All PET/CT examinations were performed according to contemporary clinical standards. As the study period spans a relatively long timeframe, it is possible that factors such as a learning curve in the early years and hardware upgrades over time may have influenced the results.
The researchers who interpreted the PET/CT reports were not blinded to clinical or histopathological outcomes, which represents a potential source of bias. However, PET/CT readings were completed independently, and only later were the results compared with histopathology. No changes were made to the PET/CT data based on this comparison.
SUVmax of the penile tumor was not studied, since about one in four of the PET/CT scans were performed after removal of the penile tumor. This study has only addressed the diagnostic accuracy of a preoperative PET/CT in treatment-naïve patients. The role of HPV status in the use of PET/CT for evaluation after neoadjuvant treatment or for follow-up of PSCC patients after initial treatment should therefore be examined further in future studies.

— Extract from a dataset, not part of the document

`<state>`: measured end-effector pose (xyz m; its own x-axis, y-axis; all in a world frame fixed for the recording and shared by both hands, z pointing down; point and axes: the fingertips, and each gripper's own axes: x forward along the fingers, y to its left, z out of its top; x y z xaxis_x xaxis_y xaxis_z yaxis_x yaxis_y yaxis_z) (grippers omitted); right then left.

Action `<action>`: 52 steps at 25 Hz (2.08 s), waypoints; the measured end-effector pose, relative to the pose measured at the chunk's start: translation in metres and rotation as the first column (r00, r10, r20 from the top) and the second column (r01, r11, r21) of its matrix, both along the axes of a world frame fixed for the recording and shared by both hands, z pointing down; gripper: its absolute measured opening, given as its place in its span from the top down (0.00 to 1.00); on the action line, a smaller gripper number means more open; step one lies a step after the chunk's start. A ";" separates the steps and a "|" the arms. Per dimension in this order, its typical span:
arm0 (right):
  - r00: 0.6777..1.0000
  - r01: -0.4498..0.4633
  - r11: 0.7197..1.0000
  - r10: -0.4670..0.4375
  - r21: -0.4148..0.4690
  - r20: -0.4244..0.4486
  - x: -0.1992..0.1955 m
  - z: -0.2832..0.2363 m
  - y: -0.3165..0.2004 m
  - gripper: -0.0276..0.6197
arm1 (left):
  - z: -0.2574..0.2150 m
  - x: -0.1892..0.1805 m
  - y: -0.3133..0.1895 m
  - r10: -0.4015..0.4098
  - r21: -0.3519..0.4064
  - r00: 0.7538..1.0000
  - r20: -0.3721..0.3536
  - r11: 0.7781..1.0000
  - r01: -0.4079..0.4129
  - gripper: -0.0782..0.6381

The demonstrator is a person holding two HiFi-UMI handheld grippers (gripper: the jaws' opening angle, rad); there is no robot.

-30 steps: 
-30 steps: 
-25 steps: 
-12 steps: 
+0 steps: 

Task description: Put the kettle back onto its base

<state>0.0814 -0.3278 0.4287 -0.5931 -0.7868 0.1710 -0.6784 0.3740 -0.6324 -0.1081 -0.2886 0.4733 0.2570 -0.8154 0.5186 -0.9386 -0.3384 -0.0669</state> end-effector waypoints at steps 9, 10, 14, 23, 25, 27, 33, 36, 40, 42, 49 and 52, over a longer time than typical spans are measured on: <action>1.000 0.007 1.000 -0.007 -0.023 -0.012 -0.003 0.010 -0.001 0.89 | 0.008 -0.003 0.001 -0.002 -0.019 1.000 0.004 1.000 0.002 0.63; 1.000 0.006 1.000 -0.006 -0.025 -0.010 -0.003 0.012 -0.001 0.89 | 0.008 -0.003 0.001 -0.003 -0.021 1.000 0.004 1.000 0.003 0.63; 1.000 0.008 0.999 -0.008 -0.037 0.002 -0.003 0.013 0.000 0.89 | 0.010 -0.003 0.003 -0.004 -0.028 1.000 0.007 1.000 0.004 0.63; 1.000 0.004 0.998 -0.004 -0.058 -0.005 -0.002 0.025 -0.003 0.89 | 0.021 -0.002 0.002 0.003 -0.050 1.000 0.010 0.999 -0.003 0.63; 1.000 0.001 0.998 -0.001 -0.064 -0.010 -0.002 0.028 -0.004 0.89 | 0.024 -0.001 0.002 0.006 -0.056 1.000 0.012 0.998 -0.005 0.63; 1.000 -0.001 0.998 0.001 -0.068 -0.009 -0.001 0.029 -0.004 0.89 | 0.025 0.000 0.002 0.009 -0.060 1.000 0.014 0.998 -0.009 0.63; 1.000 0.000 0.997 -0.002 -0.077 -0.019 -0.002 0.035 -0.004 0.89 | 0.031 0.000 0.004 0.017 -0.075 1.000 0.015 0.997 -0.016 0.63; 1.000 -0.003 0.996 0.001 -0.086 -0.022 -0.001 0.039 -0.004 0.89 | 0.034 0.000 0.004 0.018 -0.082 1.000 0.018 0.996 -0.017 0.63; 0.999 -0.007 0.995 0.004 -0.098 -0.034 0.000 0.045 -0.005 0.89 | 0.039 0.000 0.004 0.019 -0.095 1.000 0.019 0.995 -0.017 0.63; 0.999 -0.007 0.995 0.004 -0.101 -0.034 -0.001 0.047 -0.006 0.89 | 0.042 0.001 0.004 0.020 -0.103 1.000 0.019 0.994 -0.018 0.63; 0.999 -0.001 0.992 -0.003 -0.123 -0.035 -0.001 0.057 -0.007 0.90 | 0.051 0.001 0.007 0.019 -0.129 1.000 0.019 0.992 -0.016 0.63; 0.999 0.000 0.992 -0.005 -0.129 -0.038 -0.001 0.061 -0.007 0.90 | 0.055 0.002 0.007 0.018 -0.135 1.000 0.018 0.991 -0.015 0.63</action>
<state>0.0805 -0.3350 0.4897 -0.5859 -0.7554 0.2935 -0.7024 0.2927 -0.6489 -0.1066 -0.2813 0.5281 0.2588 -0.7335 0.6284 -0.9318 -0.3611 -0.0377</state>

The diagnostic accuracy of [18F]-FDG PET/CT for preoperative detection of ILN metastasis was not associated to the HPV status of the tumor. The findings indicate that interpretations of preoperative PET/CT scans regarding the detection of inguinal metastasis do not need to be modified based on the HPV status of the penile tumor.
Financial support related to the HPV analyses performed on archival tissue was obtained from the Norwegian Institute of Urology. There are no conflicts of interest to declare, and the above-mentioned institution played no part in the development or the approval of this manuscript.